Nel 2016 Ennahda ha annunciato che la sua attività si sarebbe concentrata esclusivamente sulla garanzia di una democrazia stabile piuttosto che sull’islamizzazione del Paese, sebbene la sua piattaforma politica continui a essere radicata sui valori musulmani. Il ragionamento è semplice: con la rivoluzione dei gelsomini nel 2011 e l’adozione nel 2014 della nuova Costituzione, in Tunisia non c’è più alcuna giustificazione per un movimento che si richiami ad un “Islam politico”. Da allora la formazione politica si autodefinisce come un movimento “democratico e civile”, i cui valori di riferimento attingono alla civiltà islamica ma anche a quella moderna. Pur abbandonando il concetto di Islam politico, il movimento ha tuttavia continuato a mantenere un atteggiamento conservatore sui diritti civili, opponendosi ad esempio alla parità tra uomo e donne nell’eredità. Nonostante Ghannouchi rivendichi una propria visione particolare dell’Islam, il legame del partito con la galassia dei Fratelli Musulmani resta saldo. La svolta moderata di Ennahda, in altre parole, non ha del tutto allontanato il movimento dall’orbita del pensiero e degli ideali fondamentalistici.

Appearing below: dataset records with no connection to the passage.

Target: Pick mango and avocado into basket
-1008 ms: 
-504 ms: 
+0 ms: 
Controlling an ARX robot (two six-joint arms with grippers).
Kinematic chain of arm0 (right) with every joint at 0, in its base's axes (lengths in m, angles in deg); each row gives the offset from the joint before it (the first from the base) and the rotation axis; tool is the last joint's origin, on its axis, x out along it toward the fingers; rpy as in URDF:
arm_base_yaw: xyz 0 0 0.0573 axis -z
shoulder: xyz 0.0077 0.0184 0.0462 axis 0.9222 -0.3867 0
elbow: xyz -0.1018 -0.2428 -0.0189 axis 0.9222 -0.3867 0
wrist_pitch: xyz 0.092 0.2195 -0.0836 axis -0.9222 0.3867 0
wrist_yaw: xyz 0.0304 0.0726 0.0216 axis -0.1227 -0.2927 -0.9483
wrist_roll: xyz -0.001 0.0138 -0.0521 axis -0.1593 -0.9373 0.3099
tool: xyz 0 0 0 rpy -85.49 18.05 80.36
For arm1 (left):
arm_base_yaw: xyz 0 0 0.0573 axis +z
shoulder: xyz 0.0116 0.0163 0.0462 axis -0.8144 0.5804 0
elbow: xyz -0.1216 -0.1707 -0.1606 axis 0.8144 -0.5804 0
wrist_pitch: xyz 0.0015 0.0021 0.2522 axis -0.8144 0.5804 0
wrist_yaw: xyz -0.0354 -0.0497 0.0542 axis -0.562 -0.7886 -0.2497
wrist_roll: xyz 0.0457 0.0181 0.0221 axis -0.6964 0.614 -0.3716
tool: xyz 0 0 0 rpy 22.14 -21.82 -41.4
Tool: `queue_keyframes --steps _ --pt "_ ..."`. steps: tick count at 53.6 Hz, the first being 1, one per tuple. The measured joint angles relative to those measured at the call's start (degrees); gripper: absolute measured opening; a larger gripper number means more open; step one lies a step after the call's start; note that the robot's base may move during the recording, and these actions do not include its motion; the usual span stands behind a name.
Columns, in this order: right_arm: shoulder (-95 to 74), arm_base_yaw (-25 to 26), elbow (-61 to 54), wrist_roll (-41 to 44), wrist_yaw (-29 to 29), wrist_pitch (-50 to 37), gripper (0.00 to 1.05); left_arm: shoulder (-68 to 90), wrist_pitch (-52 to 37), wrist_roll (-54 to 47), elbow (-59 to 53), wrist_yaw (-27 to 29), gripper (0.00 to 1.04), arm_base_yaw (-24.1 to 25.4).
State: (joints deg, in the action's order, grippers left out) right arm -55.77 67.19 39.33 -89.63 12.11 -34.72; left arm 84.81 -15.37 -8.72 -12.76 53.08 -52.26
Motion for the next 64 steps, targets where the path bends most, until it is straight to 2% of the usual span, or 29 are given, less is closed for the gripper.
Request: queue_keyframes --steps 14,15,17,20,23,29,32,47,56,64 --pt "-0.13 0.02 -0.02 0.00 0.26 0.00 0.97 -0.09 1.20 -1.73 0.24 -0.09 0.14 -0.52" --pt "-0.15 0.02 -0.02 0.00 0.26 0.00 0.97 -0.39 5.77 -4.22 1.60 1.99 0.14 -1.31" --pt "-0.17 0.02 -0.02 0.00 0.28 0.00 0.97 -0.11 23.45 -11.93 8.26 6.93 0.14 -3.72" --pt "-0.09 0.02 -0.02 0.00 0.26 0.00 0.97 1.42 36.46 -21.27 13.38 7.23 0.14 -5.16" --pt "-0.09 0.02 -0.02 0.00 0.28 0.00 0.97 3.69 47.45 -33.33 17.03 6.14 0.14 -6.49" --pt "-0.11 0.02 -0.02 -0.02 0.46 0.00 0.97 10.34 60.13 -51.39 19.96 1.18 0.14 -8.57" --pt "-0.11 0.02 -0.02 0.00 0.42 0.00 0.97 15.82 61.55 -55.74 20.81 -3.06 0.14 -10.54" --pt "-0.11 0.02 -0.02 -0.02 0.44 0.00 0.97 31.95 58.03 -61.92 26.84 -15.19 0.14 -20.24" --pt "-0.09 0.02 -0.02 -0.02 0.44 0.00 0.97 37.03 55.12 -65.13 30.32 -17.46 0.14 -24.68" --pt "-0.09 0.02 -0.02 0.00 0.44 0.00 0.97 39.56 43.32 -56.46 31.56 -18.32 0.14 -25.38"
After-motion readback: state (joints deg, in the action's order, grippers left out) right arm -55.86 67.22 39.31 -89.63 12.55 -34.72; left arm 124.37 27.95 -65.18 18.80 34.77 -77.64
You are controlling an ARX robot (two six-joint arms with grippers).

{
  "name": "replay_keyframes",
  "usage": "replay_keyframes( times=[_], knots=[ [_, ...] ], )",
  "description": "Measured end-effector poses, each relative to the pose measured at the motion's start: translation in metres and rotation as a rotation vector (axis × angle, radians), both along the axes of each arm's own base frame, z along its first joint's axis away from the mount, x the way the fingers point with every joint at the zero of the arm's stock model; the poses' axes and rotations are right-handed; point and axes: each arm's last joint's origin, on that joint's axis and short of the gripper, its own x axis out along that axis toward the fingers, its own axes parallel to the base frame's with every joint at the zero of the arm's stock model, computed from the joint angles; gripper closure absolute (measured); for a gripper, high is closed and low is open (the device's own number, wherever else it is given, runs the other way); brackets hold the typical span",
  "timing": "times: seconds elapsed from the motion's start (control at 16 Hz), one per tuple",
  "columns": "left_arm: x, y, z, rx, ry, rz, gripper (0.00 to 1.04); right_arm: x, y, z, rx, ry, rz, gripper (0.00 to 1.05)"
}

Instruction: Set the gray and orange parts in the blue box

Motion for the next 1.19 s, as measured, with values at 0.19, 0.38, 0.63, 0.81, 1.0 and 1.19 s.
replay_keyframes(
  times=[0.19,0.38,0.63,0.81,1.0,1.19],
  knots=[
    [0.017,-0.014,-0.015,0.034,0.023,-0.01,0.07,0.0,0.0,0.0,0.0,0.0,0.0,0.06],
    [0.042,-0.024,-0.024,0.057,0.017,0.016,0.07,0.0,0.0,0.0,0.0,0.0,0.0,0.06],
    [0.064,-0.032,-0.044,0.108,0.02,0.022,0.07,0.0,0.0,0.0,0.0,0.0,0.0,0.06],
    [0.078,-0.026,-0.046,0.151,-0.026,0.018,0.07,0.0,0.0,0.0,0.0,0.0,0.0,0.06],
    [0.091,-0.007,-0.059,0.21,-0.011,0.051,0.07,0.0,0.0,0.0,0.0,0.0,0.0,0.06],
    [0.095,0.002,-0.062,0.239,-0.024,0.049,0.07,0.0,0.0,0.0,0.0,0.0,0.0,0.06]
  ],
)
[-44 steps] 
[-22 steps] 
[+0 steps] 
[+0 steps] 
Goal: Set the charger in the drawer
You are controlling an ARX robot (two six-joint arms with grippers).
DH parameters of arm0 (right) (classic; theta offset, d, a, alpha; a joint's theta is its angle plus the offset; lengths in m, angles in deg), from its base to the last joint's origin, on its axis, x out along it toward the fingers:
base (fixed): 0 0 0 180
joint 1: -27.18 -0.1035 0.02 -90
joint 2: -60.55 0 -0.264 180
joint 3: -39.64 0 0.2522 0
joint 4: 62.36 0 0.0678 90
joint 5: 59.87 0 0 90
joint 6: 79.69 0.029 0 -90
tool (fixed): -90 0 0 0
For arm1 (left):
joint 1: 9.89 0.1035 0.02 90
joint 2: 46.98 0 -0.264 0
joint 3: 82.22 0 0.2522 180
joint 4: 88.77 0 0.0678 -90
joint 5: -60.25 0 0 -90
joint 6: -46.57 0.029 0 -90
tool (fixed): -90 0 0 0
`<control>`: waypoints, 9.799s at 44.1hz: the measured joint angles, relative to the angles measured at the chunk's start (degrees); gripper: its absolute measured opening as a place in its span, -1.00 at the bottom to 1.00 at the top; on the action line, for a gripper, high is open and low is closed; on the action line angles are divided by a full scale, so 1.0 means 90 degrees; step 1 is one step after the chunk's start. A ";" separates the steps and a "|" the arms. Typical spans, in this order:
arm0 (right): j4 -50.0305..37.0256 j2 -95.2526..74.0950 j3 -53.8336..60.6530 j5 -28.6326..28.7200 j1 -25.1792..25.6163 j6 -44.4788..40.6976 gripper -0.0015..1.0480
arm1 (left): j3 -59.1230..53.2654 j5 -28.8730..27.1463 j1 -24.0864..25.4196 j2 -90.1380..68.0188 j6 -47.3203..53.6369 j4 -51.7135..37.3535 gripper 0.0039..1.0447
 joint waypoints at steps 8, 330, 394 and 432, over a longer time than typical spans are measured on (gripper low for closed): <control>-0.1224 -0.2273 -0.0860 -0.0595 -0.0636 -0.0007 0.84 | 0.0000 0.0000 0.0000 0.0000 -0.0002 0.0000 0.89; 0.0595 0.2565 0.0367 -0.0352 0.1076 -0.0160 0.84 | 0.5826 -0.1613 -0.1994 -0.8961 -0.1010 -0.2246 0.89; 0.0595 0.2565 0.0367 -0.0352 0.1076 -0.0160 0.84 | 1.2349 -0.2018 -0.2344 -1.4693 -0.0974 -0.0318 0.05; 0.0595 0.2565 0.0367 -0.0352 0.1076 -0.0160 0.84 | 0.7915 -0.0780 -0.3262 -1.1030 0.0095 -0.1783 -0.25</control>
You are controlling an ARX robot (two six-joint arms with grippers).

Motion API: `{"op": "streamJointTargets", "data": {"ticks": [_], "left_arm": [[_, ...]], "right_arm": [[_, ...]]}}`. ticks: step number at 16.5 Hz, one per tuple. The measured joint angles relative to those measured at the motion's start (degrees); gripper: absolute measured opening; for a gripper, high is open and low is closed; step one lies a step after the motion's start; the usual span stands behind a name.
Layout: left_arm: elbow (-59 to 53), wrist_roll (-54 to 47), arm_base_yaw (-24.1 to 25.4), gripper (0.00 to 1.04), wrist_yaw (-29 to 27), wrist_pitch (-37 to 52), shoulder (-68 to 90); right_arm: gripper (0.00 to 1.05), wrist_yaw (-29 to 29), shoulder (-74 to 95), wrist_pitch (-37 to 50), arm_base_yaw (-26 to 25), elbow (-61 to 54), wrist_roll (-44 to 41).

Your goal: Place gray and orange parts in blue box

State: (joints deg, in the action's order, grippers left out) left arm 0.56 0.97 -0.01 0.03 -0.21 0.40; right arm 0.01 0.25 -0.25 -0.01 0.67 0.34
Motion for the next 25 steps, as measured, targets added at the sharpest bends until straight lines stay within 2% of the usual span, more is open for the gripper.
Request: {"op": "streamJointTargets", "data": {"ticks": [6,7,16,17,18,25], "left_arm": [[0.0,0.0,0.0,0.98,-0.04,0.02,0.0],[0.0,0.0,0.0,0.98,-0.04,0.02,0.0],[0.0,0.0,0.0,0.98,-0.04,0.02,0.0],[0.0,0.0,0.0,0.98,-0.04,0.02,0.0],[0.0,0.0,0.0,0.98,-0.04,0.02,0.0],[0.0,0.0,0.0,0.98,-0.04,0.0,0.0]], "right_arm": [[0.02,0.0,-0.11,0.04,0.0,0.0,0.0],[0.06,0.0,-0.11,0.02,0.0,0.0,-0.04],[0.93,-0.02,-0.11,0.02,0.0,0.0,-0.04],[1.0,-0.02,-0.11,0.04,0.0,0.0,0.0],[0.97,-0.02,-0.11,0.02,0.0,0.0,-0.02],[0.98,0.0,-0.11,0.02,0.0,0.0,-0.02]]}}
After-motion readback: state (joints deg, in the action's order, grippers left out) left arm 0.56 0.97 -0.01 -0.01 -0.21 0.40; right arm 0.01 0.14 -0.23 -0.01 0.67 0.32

La fortuna di Ennahda è racchiusa in tre parole: pazienza, resilienza e organizzazione. Dopo essere stato bandito nel 1984 in seguito alla “rivolta del pane, il movimento è stato in grado di tessere una vasta rete di contatti, resistere per decenni nella clandestinità e aspettare il momento giusto per tornare in patria e capitalizzare al massimo il consenso (o meglio, il malcontento contro il regime e la corruzione). Non solo. Il gruppo ha dimostrato di avere notevoli capacità tattiche, riuscendo a logorare, dividere e infine sconfiggere sia alleati che nemici. Il fronte laico tunisino riunito attorno alla figura di Beji Caid Essebsi si è scisso fino a sparire quasi completamente dalla scena politica: questo è dovuto in parte all’incapacità dei partiti di ispirazione modernista di trovare un nuovo leader, ma anche all’abilità politica di Ghannouchi. Nell’ottobre del 2019, quando si sono tenute le seconde elezioni parlamentari post-rivoluzione, l’elettorato tunisino ha subito una profonda frammentazione in seguito alla grave crisi economica (tuttora in corso) e alla crescente preoccupazione per la corruzione. Ennahda ha perso 17 seggi, ma è stato comunque il partito più votato dai tunisini e oggi si appresta a governare la democrazia più avanzata del mondo arabo.